• _Dataset_

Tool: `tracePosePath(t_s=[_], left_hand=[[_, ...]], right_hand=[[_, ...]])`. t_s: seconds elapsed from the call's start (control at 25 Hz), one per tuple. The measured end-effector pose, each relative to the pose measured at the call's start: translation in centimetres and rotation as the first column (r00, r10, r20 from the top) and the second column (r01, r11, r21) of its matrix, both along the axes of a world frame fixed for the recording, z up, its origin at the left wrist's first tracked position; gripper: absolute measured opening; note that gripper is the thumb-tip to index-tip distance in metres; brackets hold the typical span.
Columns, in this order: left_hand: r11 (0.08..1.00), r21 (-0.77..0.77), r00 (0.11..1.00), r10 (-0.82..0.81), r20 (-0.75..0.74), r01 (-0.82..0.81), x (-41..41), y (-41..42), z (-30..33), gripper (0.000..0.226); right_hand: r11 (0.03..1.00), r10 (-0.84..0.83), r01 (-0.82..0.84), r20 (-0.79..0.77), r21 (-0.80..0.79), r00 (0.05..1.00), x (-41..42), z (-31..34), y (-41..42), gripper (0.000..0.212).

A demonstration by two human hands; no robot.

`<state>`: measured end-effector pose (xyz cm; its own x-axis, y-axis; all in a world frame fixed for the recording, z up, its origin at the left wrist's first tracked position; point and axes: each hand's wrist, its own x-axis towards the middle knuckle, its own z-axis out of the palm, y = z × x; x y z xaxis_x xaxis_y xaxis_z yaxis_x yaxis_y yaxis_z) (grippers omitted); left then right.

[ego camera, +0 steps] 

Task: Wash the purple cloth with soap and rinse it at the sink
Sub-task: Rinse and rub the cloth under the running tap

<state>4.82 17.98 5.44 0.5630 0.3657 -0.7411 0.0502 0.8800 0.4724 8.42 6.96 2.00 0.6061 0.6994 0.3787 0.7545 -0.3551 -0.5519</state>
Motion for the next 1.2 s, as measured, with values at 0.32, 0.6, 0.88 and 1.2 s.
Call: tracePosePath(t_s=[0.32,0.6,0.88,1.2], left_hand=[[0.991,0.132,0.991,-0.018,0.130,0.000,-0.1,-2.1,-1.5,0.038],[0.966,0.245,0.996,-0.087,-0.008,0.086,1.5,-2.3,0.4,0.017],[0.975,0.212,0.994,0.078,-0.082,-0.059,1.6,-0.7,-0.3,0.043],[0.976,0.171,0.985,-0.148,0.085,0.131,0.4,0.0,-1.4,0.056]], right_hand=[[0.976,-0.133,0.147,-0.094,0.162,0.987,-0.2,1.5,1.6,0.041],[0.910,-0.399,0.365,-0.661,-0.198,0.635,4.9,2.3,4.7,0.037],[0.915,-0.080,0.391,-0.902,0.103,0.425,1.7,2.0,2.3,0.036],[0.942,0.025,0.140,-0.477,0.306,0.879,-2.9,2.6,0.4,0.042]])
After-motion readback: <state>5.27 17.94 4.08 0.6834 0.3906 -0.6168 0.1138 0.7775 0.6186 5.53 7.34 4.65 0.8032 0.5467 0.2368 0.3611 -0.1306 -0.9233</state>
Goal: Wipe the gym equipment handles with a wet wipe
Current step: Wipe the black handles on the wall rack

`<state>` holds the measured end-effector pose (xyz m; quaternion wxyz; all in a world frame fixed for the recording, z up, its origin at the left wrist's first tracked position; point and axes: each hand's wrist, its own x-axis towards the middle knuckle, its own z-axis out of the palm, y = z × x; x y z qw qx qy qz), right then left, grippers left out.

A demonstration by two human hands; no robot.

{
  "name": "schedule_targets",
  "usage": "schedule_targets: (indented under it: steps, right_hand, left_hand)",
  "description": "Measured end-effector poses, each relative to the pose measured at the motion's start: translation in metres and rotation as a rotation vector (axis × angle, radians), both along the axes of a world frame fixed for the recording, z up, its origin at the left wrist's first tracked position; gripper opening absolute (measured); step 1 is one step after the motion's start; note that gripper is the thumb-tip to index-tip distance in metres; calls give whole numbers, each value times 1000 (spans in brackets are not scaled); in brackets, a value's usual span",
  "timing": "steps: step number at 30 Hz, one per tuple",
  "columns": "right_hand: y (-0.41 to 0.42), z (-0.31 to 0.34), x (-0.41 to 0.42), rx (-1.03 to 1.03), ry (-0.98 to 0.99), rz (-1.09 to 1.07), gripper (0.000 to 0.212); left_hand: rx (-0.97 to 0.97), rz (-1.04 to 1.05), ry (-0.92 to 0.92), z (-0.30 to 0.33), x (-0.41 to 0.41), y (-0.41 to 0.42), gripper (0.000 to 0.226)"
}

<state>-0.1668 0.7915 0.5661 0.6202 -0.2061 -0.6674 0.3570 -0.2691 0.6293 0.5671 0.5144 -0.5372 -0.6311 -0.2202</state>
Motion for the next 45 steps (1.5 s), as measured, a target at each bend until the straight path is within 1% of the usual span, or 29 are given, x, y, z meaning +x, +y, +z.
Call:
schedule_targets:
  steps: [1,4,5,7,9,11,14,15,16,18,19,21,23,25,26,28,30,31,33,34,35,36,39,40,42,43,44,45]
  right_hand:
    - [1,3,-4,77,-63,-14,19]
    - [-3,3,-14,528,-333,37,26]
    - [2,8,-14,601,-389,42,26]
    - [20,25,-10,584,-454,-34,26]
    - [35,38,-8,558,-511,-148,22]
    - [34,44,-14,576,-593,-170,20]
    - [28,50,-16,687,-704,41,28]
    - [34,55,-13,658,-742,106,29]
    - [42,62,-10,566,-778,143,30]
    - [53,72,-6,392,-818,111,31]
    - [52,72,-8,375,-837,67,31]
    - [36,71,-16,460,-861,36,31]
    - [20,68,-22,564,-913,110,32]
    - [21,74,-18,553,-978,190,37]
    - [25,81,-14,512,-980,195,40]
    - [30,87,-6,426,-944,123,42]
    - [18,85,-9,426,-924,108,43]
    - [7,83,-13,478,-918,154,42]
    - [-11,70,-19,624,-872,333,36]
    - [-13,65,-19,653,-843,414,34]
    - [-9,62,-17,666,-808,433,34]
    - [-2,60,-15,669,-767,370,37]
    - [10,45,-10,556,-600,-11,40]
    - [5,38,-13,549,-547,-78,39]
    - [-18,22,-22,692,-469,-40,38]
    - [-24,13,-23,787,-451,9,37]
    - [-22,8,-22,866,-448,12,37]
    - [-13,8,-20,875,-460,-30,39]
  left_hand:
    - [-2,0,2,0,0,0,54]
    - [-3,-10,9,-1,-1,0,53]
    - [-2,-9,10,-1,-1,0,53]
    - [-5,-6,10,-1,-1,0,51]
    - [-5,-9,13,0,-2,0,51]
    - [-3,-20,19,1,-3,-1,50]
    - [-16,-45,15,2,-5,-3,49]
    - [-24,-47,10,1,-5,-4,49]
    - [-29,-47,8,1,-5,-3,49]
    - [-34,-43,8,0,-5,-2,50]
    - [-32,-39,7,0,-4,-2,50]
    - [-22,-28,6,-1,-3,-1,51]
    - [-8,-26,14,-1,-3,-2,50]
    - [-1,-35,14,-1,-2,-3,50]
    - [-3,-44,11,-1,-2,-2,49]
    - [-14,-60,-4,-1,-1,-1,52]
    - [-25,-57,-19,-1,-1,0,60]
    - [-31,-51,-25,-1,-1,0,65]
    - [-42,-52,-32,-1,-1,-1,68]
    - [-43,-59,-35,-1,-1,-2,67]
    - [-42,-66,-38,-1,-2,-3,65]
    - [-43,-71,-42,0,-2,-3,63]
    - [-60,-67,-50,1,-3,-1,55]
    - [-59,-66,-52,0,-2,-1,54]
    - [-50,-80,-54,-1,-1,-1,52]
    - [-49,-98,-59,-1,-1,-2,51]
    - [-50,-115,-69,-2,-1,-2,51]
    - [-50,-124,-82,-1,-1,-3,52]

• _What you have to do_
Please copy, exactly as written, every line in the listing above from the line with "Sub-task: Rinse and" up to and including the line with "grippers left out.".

• _Worked solution_
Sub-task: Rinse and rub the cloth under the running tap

<state>4.82 17.98 5.44 0.5630 0.3657 -0.7411 0.0502 0.8800 0.4724 8.42 6.96 2.00 0.6061 0.6994 0.3787 0.7545 -0.3551 -0.5519</state>
Motion for the next 1.2 s, as measured, with values at 0.32, 0.6, 0.88 and 1.2 s.
Call: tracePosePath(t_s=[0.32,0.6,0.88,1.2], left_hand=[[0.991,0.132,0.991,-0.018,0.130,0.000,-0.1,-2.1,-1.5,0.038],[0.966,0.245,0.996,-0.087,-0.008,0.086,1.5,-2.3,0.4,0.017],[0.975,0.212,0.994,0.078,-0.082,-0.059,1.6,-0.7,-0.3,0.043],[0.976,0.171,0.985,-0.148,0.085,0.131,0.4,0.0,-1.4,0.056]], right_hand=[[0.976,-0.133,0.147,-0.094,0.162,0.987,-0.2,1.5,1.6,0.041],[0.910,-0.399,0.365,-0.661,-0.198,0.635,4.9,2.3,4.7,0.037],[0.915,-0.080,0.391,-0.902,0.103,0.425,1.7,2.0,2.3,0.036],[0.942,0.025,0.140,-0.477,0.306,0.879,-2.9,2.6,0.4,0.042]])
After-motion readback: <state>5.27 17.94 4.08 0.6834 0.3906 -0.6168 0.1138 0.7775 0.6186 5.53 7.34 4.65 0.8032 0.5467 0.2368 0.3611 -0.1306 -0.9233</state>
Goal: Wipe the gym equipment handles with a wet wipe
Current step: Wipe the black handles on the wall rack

`<state>` holds the measured end-effector pose (xyz m; quaternion wxyz; all in a world frame fixed for the recording, z up, its origin at the left wrist's first tracked position; point and axes: each hand's wrist, its own x-axis towards the middle knuckle, its own z-axis out of the palm, y = z × x; x y z qw qx qy qz), right then left, grippers left out.

A complete answer has now been given.